[Question] Where should i set the content obtained from http request ?

Open naveen17797 opened this issue 4 years ago • 1 comments

I am extending this module of heritrix org.archive.modules.fetcher.FetchHTTP and overriding the innerProcess method to make a headless browser get the content instead of the builtin heritrix http request


    @Override
    protected void innerProcess(CrawlURI curi) throws InterruptedException { }

i read through the source of FetchHTTP module, but unable to figure out where this method actually sets the content obtained from the request.

    protected void addResponseContent(HttpResponse response, CrawlURI curi) {
        curi.setFetchStatus(response.getStatusLine().getStatusCode());
        Header ct = response.getLastHeader("content-type");
        curi.setContentType(ct == null ? null : ct.getValue());
        
        for (Header h: response.getAllHeaders()) {
            curi.putHttpResponseHeader(h.getName(), h.getValue());
        }
    }

the above method is called when the http request status is success, here i couldnt find any setters to set the content obtained from a URL ( for example, a html page ).

How can i set the html content, so that heritrix can proceed to extract the links from it ?

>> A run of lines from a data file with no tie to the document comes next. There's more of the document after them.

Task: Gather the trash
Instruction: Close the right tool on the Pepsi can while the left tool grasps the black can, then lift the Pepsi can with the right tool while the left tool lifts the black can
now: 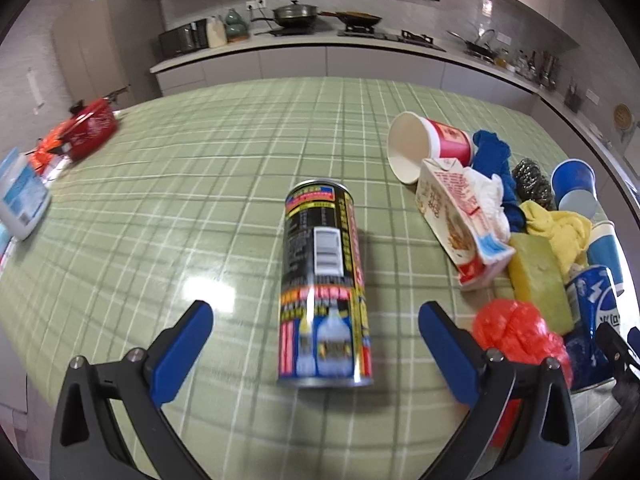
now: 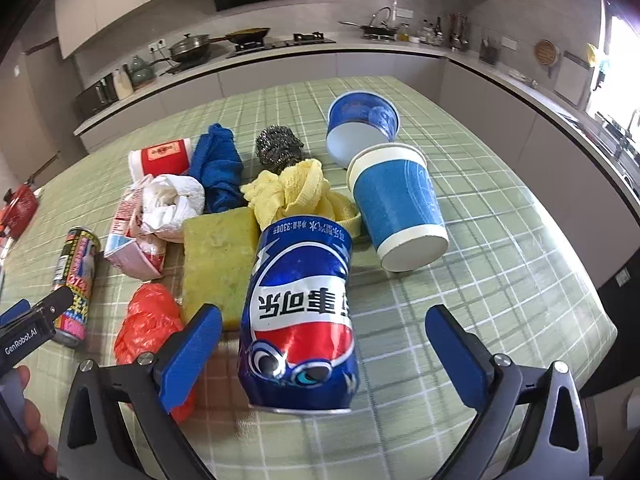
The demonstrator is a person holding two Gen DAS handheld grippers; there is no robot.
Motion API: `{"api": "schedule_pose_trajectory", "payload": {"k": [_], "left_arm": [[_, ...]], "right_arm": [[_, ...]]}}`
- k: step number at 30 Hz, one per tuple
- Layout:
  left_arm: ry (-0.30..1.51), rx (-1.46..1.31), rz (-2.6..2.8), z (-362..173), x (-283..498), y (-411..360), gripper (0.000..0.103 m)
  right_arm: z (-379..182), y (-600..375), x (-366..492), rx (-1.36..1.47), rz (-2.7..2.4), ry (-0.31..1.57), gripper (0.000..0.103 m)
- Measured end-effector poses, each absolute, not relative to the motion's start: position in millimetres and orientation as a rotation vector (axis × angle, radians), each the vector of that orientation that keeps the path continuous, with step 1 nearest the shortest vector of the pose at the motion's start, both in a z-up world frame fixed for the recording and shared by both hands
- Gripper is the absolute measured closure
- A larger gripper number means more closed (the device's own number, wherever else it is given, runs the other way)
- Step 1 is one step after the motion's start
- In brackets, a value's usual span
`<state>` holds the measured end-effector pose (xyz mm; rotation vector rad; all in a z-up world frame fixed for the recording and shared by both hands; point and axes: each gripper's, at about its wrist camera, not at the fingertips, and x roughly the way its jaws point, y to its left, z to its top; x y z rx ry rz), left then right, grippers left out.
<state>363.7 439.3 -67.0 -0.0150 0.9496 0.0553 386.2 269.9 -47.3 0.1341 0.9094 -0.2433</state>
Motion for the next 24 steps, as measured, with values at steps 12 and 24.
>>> {"api": "schedule_pose_trajectory", "payload": {"k": [12, 24], "left_arm": [[1.047, -0.063, -0.051, -91.5, 380.6, 447.8, 0.046], [1.038, -0.128, -0.106, -86.8, 336.6, 461.9, 0.049]], "right_arm": [[-65.8, 271.0, 403.1, 0.185, -0.217, 0.975, 0.039], [-71.2, 265.2, 402.6, 0.226, -0.141, 0.993, 0.039]]}}
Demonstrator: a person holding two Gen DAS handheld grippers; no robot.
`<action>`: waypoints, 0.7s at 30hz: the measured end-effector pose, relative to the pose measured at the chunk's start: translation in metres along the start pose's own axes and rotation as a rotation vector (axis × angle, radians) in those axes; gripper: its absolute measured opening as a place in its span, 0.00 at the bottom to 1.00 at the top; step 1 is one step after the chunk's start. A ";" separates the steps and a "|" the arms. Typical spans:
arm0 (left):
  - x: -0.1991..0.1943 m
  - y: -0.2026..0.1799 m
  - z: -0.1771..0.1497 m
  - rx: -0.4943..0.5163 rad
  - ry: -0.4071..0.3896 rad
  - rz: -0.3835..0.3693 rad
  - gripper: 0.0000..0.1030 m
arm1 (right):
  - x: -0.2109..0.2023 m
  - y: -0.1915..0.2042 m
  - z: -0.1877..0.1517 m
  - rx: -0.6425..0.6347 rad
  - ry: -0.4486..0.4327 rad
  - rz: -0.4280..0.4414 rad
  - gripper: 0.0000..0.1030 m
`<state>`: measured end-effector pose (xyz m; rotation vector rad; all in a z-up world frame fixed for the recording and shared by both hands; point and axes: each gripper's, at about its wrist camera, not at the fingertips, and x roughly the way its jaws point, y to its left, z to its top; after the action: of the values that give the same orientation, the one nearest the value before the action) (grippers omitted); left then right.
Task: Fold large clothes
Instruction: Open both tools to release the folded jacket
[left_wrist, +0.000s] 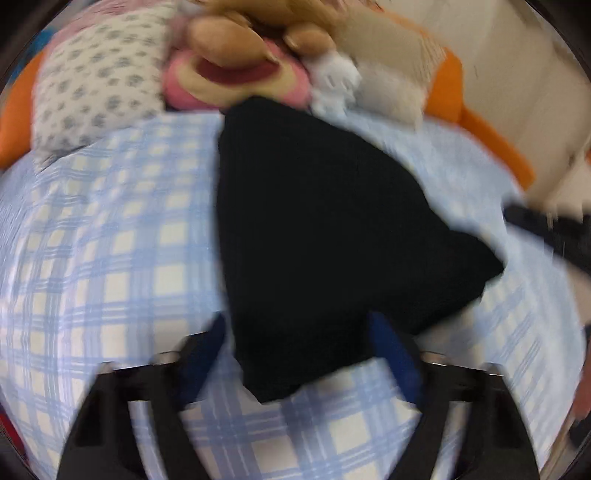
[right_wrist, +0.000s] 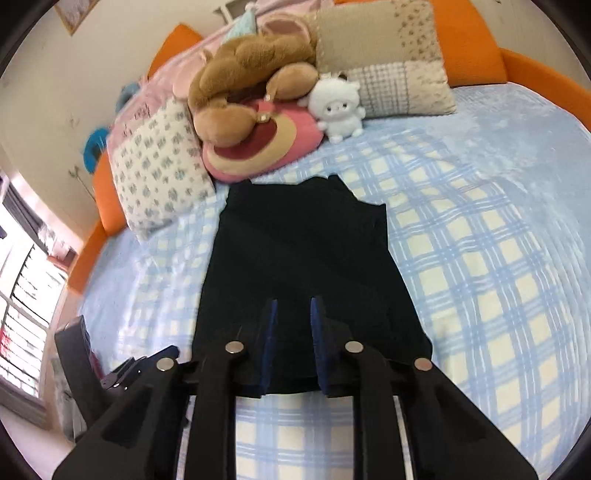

Sep 23 '21 10:09 naveen17797

Assuming your content is supplied by a InputStream called stream then something like this will probably work:

Recorder recorder = curi.getRecorder();
recorder.markContentBegin();
recoredr.inputWrap(stream);
recorder.getRecordedInput().readFully();
recorder.closeRecorders();

handleCapturedRequest() in ExtractorChrome may be a relevant example of integrating Heritrix with a headless browser. Although keep in mind that's for recording subrequests on a background thread and so has to jump through a lot more hoops. Whereas since since you're writing a Fetch processor you don't have to setup your own recorder and can use the one already supplied by the ToeThread and similarly don't need to call the extractors yourself.

Sep 23 '21 10:09 ato